**EXERCISE**
Only lines containing the string "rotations" belong in the answer; find them in the records and copy them.

**EXTRACTED ENTRIES**
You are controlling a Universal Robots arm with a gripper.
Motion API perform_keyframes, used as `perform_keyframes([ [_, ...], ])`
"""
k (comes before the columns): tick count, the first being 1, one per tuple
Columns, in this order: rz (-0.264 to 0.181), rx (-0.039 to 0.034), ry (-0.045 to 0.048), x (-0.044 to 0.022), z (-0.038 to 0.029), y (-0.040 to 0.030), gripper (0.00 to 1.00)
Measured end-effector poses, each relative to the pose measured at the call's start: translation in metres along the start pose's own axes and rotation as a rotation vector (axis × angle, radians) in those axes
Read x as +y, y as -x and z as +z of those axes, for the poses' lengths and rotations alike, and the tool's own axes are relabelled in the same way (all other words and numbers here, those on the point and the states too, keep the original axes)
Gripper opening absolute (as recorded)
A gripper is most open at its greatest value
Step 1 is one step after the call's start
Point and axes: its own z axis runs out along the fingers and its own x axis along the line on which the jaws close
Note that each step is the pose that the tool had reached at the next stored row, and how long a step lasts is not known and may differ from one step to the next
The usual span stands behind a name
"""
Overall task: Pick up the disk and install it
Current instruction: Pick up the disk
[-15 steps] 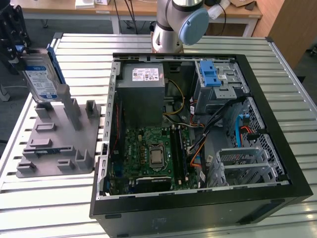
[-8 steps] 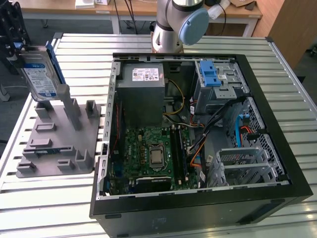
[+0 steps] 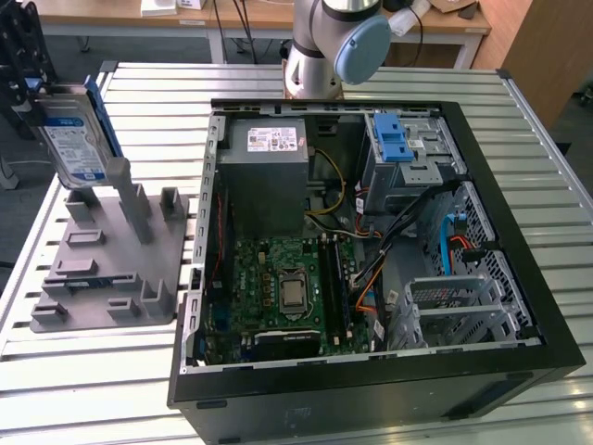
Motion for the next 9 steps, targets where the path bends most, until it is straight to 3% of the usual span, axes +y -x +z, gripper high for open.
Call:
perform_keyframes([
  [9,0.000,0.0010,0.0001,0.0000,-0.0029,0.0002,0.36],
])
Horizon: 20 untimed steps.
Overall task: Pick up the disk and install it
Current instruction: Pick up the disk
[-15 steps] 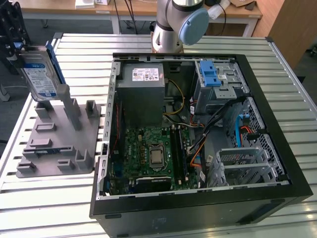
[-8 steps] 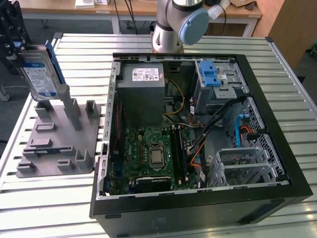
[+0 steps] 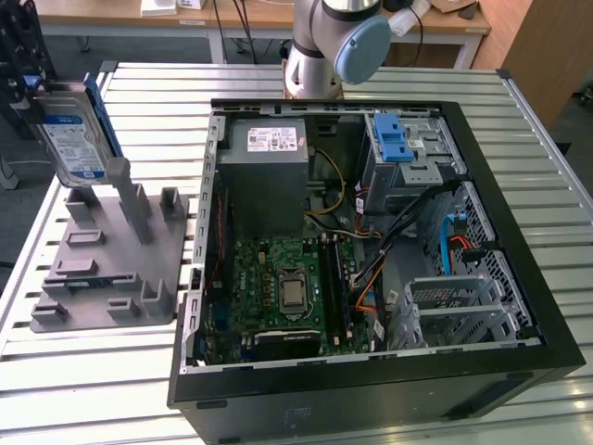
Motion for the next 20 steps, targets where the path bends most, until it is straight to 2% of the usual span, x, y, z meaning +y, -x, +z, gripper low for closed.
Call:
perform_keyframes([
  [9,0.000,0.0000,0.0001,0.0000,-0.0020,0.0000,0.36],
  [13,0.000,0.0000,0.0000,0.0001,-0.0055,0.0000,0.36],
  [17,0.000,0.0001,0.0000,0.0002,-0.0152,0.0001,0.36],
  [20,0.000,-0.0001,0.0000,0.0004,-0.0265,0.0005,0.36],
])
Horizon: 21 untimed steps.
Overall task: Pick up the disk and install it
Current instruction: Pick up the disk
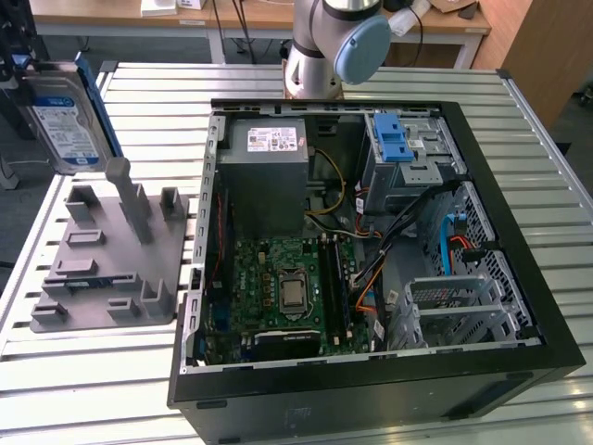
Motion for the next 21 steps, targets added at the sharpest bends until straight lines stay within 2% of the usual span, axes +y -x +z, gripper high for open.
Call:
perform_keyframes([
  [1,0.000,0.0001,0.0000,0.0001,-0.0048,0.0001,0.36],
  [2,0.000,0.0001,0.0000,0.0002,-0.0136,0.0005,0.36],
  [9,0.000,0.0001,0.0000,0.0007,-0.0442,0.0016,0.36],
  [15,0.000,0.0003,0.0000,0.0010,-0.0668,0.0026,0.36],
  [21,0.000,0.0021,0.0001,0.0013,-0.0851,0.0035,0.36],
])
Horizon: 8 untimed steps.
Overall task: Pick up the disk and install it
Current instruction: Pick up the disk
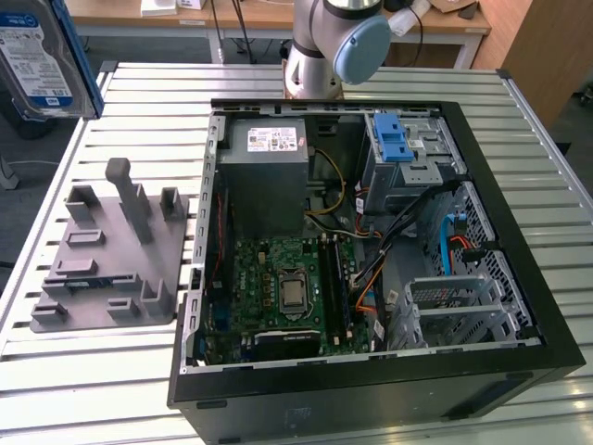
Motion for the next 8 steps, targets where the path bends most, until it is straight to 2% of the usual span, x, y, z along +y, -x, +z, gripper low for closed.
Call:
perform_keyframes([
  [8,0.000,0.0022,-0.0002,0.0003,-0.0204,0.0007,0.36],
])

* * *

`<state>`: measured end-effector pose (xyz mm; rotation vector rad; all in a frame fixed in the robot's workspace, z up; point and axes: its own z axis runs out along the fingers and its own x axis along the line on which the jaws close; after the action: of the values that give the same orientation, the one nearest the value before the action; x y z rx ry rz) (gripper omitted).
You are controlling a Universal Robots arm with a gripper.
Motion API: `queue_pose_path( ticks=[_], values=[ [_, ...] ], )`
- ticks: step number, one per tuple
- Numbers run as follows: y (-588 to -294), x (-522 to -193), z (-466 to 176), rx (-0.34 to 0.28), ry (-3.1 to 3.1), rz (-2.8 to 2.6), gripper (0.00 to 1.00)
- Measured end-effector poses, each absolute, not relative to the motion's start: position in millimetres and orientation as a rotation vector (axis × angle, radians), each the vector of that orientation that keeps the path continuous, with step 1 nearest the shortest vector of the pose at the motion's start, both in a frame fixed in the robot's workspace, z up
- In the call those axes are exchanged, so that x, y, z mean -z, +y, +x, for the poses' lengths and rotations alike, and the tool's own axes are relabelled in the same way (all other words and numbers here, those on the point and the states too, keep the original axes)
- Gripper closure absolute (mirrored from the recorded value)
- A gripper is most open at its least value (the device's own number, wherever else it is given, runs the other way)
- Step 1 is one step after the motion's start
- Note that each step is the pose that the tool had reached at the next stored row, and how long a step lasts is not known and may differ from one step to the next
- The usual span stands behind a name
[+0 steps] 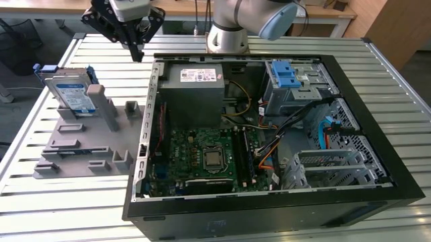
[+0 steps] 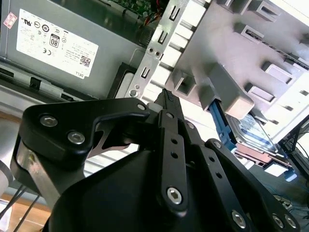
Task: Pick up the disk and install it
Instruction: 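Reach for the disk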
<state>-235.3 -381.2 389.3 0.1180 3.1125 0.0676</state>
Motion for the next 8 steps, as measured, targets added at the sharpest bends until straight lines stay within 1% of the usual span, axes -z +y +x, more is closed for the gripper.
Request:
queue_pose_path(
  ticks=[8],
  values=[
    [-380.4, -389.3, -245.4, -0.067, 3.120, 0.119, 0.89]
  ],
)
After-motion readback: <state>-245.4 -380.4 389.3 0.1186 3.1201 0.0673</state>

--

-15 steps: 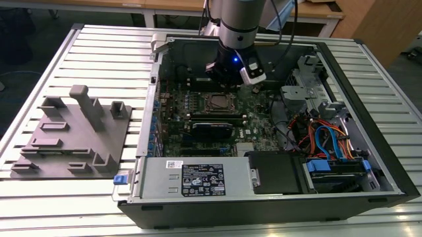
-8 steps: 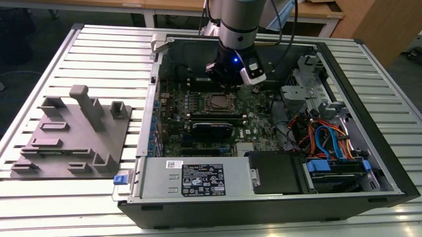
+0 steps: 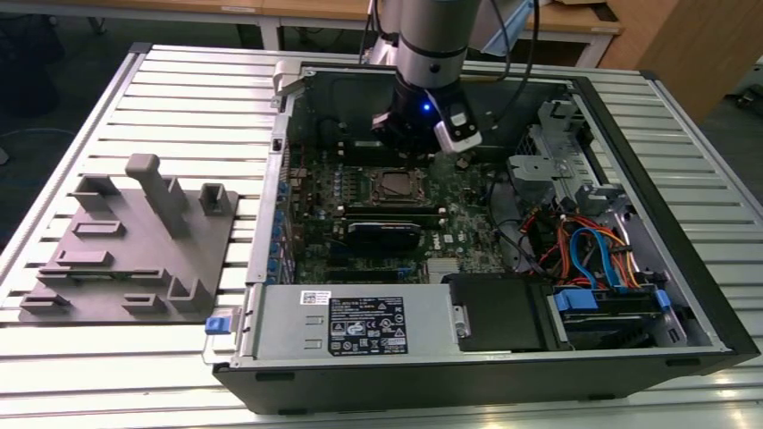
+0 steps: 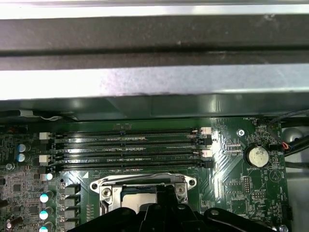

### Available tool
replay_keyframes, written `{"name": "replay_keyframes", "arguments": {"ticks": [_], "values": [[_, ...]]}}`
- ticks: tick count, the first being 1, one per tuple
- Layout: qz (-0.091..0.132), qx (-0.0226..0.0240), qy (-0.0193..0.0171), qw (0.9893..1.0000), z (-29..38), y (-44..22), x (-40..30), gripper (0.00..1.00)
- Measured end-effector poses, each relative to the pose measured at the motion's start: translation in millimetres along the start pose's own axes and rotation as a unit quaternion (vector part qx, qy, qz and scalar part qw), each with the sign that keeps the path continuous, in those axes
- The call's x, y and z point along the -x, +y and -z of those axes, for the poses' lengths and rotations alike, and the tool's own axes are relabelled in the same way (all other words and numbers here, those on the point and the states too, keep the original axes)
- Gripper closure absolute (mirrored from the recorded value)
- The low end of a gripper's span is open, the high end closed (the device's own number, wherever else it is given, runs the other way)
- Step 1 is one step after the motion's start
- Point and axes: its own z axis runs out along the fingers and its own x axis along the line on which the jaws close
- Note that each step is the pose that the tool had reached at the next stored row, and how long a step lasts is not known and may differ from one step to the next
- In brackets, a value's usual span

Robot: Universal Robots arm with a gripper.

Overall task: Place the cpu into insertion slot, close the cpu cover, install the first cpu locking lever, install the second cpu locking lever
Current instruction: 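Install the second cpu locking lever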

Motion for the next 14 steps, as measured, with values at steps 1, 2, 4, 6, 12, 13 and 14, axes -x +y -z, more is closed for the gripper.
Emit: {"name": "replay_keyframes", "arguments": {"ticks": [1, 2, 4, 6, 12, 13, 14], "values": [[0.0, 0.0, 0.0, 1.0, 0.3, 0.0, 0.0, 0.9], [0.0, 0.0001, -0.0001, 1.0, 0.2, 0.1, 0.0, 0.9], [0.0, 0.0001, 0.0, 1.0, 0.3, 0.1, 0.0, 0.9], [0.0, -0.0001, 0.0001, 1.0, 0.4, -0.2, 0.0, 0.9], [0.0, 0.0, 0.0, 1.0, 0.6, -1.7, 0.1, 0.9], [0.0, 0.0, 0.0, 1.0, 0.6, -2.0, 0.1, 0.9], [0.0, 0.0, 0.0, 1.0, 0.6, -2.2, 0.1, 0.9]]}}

**WRITTEN SOLUTION**
Read x as +y, y as -x and z as +z of those axes, for the poses' lengths and rotations alike, and the tool's own axes are relabelled in the same way (all other words and numbers here, those on the point and the states too, keep the original axes)
- In the call those axes are exchanged, so that x, y, z mean -z, +y, +x, for the poses' lengths and rotations alike, and the tool's own axes are relabelled in the same way (all other words and numbers here, those on the point and the states too, keep the original axes)
- The call's x, y and z point along the -x, +y and -z of those axes, for the poses' lengths and rotations alike, and the tool's own axes are relabelled in the same way (all other words and numbers here, those on the point and the states too, keep the original axes)

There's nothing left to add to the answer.